What the exercise asks: Filter out every line below that lacks "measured", and copy the rest.

▬▬▬▬▬▬▬▬▬▬

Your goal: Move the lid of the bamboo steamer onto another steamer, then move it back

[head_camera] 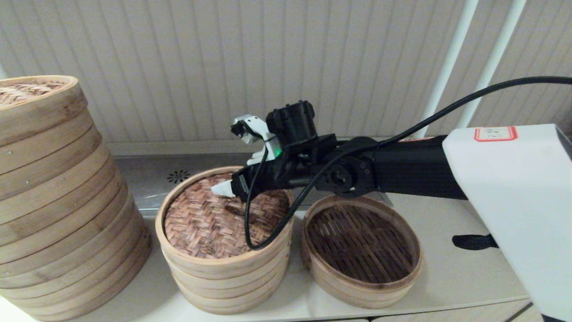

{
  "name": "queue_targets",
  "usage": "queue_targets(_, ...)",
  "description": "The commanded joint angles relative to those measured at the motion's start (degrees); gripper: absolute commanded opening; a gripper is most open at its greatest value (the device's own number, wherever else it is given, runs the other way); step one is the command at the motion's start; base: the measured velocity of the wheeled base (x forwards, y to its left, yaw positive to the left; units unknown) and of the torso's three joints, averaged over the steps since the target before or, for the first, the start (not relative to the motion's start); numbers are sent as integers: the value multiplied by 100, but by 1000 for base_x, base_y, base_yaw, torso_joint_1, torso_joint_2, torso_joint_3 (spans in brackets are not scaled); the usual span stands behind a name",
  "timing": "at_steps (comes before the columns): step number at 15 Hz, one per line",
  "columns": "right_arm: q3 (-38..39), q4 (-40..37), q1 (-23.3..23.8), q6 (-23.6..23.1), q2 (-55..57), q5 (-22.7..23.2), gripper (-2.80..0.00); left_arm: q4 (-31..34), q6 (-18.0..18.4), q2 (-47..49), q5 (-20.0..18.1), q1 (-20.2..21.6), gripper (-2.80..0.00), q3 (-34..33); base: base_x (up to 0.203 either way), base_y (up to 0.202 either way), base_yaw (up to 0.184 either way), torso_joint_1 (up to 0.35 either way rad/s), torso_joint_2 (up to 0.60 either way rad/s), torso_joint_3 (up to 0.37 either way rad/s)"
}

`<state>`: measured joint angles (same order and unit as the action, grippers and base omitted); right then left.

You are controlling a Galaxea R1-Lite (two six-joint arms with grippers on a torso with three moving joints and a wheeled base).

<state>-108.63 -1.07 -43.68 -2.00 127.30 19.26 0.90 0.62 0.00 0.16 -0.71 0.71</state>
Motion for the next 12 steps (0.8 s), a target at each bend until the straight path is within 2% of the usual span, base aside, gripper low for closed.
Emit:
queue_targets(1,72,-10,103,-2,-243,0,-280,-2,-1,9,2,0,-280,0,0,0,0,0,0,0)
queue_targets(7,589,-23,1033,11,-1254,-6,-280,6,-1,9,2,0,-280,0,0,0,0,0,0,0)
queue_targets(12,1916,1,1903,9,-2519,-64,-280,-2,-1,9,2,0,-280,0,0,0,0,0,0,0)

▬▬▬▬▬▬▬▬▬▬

Exercise output:
  "description": "The commanded joint angles relative to those measured at the motion's start (degrees); gripper: absolute commanded opening; a gripper is most open at its greatest value (the device's own number, wherever else it is given, runs the other way); step one is the command at the motion's start; base: the measured velocity of the wheeled base (x forwards, y to its left, yaw positive to the left; units unknown) and of the torso's three joints, averaged over the steps since the target before or, for the first, the start (not relative to the motion's start); numbers are sent as integers: the value multiplied by 100, but by 1000 for base_x, base_y, base_yaw, torso_joint_1, torso_joint_2, torso_joint_3 (spans in brackets are not scaled); the usual span stands behind a name",
`<state>`: measured joint angles (same order and unit as the action, grippers and base omitted); right then left.

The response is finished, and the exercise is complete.